Ed Ruscha had been painting single words onto canvas using a trompe l’oieil technique since about 1967. But, as he explained in his catalogue Raisonné, “I felt for awhile there that I was painting pictures. And in painting pictures, I was just applying skin to canvas… There was not enough for me.” In 1969, the Tamarind Lithography Workshop in Hollywood invited Ruscha for a two-month fellowship where he would work with master printers to produce lithographs using the words Anchovy, Mint, and Carp, all looking as if the words were spelled out of spilled liquids.
Ruscha took the “spilled liquid” prints a step further when he started experimenting using organic and inorganic materials such as Vaseline petroleum jelly, tobacco, egg yolk, beer, chocolate syrup, wine, Liquid Drano, grass, and even his own blood in work called Stains. It was around this time that his friend and master printer Jean-Milant decided to open up his own shop, Cirrus Editions and Cirrus Gallery. Under Milant, Cirrus welcomed experimentation, and it was here that Ruscha created the two-color screenprint titled Fruit-Metrecal using apricot and grape jams, and a diet drink from the sixties called Metrecal.
I talked to Chail Norton, assistant paper conservator, to find out why it needed to stay behind a curtain.

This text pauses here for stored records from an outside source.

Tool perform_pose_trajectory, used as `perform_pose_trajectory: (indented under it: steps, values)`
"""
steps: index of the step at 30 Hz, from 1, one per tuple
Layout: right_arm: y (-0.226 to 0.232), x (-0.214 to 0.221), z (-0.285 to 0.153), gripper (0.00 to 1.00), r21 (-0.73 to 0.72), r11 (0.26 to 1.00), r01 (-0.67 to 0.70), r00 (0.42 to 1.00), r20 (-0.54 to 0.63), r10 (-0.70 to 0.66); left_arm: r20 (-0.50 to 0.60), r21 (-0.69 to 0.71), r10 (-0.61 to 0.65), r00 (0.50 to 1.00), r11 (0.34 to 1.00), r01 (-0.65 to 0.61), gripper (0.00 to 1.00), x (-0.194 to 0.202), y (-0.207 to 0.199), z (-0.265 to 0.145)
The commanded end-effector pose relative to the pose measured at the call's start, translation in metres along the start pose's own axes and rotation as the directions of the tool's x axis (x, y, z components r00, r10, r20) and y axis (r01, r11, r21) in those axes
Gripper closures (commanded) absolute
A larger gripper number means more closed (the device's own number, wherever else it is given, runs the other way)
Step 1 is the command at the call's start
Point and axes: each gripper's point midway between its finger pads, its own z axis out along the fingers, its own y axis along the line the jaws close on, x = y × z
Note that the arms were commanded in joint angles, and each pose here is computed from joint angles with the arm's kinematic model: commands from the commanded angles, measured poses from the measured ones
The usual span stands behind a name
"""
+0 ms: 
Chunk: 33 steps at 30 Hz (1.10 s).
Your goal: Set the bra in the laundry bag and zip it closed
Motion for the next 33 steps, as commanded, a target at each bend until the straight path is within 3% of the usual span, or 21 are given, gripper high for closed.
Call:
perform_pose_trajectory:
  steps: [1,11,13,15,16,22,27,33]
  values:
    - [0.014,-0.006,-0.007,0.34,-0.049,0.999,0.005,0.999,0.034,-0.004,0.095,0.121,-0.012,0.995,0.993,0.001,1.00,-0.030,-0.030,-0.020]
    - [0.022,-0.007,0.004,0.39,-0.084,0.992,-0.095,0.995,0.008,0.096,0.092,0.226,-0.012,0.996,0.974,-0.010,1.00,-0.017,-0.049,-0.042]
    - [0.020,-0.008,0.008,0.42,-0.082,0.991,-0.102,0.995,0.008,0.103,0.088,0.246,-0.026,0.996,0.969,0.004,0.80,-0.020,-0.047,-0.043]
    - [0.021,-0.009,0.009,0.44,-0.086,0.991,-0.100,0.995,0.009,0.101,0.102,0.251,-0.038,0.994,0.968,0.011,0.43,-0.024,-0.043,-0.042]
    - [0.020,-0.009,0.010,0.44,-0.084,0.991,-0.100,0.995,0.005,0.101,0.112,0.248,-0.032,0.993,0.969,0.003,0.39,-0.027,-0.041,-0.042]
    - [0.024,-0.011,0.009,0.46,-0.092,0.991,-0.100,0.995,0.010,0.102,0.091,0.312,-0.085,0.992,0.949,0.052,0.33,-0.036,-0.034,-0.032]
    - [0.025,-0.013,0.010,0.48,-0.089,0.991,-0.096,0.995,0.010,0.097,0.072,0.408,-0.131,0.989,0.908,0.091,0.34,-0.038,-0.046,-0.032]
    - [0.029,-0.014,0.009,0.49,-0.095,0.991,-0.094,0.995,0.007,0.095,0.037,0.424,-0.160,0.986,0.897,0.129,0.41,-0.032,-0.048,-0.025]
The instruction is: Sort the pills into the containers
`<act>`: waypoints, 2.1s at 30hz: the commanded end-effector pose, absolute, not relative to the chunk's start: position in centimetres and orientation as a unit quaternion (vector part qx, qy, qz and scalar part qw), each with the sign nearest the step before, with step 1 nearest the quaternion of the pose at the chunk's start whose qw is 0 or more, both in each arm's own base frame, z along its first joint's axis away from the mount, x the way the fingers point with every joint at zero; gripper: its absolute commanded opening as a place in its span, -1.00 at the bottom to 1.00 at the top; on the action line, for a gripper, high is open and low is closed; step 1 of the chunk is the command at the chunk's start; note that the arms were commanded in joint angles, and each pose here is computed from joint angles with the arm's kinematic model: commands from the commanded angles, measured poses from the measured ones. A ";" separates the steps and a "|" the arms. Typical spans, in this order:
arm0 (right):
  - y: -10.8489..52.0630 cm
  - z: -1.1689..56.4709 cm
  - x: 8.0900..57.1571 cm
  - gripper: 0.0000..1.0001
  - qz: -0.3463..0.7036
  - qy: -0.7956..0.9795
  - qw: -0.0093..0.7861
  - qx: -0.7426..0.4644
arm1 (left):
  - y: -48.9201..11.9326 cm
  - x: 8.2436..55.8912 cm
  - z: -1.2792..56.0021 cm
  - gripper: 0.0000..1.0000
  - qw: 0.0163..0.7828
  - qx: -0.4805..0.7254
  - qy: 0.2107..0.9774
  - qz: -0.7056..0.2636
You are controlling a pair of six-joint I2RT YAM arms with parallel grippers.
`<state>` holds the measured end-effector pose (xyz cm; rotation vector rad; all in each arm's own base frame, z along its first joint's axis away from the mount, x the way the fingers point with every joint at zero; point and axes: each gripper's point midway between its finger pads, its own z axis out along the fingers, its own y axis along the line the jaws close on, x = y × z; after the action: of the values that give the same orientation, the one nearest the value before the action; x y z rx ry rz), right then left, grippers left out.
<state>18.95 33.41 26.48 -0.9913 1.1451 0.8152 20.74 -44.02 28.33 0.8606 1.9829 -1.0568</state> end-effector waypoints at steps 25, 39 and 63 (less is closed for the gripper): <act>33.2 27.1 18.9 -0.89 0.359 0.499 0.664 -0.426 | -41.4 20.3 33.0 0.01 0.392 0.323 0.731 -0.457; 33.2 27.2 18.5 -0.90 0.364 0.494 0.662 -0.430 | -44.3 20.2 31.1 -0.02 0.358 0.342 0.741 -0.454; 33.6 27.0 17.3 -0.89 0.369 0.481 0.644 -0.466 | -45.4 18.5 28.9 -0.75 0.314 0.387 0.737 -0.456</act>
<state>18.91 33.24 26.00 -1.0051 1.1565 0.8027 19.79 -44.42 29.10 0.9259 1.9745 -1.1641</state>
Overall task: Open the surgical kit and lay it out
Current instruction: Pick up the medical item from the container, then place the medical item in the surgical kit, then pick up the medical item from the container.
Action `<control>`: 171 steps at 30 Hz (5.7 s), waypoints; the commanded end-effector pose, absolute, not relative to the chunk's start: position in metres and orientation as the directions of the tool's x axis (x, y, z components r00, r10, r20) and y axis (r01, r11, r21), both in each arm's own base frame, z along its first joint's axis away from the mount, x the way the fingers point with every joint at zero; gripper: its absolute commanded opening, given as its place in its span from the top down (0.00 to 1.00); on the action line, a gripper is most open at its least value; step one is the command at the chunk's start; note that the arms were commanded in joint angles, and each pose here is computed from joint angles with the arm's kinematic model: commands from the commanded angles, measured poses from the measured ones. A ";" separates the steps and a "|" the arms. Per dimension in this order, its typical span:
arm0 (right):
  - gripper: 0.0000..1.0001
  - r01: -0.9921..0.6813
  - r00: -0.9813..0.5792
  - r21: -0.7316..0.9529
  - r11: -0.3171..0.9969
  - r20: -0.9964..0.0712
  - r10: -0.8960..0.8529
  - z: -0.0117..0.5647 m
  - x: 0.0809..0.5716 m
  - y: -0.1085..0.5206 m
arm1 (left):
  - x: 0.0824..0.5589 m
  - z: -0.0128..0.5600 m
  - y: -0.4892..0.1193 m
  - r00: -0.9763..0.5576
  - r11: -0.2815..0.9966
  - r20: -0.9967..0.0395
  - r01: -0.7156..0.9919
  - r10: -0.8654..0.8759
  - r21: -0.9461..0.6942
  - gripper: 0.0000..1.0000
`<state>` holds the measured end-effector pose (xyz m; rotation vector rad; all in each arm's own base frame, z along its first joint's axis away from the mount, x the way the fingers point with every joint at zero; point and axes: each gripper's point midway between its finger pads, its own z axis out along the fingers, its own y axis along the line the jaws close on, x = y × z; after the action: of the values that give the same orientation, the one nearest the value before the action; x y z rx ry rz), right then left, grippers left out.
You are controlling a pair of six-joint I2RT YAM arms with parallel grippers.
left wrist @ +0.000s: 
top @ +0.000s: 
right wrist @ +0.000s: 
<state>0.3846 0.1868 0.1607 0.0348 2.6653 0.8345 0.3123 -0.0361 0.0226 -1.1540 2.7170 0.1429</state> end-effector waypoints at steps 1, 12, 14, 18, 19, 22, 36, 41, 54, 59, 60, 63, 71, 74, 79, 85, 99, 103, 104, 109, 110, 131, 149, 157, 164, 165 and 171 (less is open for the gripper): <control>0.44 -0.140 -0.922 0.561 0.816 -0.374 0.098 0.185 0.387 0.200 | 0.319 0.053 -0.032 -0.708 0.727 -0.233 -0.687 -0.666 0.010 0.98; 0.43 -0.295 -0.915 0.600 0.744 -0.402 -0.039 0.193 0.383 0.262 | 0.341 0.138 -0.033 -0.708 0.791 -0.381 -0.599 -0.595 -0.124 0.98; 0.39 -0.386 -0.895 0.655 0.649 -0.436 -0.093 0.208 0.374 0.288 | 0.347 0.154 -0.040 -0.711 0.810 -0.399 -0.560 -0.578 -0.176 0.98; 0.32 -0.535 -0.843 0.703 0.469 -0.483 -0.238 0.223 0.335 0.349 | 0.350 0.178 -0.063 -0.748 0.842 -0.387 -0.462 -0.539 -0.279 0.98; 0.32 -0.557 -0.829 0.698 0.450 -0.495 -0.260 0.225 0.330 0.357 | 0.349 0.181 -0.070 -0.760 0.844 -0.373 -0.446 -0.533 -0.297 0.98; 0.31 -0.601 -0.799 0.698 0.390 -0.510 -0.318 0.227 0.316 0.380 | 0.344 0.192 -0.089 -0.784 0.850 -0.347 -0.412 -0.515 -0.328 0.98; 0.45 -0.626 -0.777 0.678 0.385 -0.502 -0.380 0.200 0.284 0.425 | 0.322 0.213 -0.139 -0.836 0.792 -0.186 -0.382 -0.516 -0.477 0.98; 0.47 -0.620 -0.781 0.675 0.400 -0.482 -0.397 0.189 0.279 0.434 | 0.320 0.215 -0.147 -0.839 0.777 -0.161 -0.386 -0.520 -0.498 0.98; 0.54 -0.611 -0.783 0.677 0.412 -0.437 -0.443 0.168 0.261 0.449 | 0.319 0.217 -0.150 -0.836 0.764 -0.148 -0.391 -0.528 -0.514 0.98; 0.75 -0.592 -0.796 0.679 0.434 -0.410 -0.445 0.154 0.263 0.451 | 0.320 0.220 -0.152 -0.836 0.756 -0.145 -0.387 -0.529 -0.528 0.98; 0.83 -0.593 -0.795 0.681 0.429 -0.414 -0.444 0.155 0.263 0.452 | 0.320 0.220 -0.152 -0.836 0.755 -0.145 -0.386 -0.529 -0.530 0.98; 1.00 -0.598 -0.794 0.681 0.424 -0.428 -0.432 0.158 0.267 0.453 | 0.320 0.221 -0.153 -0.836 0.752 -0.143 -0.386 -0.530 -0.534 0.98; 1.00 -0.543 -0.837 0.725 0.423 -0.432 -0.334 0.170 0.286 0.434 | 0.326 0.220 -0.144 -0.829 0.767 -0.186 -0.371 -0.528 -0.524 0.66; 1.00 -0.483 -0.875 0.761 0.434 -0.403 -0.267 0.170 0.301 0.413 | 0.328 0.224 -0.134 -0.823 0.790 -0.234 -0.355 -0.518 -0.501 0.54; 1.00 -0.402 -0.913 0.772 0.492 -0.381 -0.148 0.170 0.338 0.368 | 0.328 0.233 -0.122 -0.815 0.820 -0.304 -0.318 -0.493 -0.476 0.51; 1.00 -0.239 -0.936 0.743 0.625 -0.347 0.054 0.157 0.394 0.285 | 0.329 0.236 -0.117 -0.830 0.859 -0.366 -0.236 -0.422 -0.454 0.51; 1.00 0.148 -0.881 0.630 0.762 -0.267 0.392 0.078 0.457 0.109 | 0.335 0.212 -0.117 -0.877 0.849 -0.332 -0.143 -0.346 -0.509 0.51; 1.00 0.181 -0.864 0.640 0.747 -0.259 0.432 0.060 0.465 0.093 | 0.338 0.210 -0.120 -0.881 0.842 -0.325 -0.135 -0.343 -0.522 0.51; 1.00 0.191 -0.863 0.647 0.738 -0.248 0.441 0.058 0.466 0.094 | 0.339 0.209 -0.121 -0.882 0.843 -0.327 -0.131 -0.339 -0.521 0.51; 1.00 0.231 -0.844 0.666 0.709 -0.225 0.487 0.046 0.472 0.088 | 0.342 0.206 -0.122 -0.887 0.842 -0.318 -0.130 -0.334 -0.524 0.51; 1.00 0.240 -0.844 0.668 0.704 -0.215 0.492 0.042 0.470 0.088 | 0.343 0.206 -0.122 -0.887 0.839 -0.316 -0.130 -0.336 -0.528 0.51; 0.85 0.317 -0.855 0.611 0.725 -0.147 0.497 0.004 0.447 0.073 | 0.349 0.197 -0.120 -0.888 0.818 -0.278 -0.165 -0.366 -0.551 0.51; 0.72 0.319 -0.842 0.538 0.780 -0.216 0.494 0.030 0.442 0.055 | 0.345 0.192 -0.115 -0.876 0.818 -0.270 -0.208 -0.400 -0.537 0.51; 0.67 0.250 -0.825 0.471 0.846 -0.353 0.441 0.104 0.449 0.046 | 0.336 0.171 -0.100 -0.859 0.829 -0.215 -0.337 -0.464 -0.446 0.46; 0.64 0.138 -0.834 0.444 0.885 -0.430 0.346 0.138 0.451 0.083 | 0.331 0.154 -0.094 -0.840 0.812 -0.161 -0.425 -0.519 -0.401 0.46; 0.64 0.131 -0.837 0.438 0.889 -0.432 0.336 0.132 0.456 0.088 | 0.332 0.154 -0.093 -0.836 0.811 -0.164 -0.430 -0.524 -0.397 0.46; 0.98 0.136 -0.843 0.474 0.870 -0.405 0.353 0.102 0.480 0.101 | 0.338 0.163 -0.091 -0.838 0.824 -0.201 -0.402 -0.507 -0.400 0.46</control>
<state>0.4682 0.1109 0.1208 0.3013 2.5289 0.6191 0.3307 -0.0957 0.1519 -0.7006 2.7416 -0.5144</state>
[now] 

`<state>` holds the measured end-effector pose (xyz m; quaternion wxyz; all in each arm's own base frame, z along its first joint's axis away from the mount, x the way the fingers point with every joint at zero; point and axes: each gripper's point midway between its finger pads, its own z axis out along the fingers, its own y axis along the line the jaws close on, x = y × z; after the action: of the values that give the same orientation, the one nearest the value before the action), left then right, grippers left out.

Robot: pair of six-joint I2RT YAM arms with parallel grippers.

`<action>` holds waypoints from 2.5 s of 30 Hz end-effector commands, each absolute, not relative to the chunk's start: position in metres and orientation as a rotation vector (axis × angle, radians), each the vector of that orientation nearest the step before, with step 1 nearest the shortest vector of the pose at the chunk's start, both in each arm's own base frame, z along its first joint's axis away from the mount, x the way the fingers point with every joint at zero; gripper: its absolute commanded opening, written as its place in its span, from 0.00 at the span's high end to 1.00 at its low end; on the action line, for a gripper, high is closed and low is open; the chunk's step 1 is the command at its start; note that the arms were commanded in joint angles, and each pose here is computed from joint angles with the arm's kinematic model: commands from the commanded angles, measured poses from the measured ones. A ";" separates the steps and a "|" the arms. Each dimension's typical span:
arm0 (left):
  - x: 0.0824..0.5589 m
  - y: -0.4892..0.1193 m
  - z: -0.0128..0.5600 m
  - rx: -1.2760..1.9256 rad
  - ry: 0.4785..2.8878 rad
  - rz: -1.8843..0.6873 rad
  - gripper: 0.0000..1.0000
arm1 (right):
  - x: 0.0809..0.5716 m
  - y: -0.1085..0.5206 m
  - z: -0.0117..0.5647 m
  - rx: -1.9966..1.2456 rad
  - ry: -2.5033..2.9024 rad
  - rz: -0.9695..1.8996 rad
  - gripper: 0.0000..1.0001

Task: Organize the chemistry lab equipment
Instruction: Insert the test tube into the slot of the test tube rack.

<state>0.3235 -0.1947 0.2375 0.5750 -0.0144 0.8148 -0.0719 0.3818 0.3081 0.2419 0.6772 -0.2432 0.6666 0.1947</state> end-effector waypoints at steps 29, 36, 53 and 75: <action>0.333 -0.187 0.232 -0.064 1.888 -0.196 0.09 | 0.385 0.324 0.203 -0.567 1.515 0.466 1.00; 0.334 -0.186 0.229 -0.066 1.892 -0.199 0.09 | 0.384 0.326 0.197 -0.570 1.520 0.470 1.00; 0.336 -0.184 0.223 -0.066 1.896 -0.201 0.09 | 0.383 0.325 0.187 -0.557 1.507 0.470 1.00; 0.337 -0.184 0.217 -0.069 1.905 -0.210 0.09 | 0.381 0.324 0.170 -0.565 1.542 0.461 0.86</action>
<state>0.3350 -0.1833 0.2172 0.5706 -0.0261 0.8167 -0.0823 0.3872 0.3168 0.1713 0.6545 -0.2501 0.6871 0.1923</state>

LACMA conservators did some highly technical “fadeometer” readings within the last few years to find out just how quickly the colorants will fade. They determined that since the piece is comprised of organic materials it is highly light sensitive, and will fade easily.
The Hollywood sign was not a new subject for Ruscha, he often uses the visual language of Los Angeles in his work. In 1986, LACMA acquired the Cirrus Collection which included a similar piece, using Pepto Bismol and Caviar. Pepto-Caviar Hollywood will be on view at the Norton Simon later this year.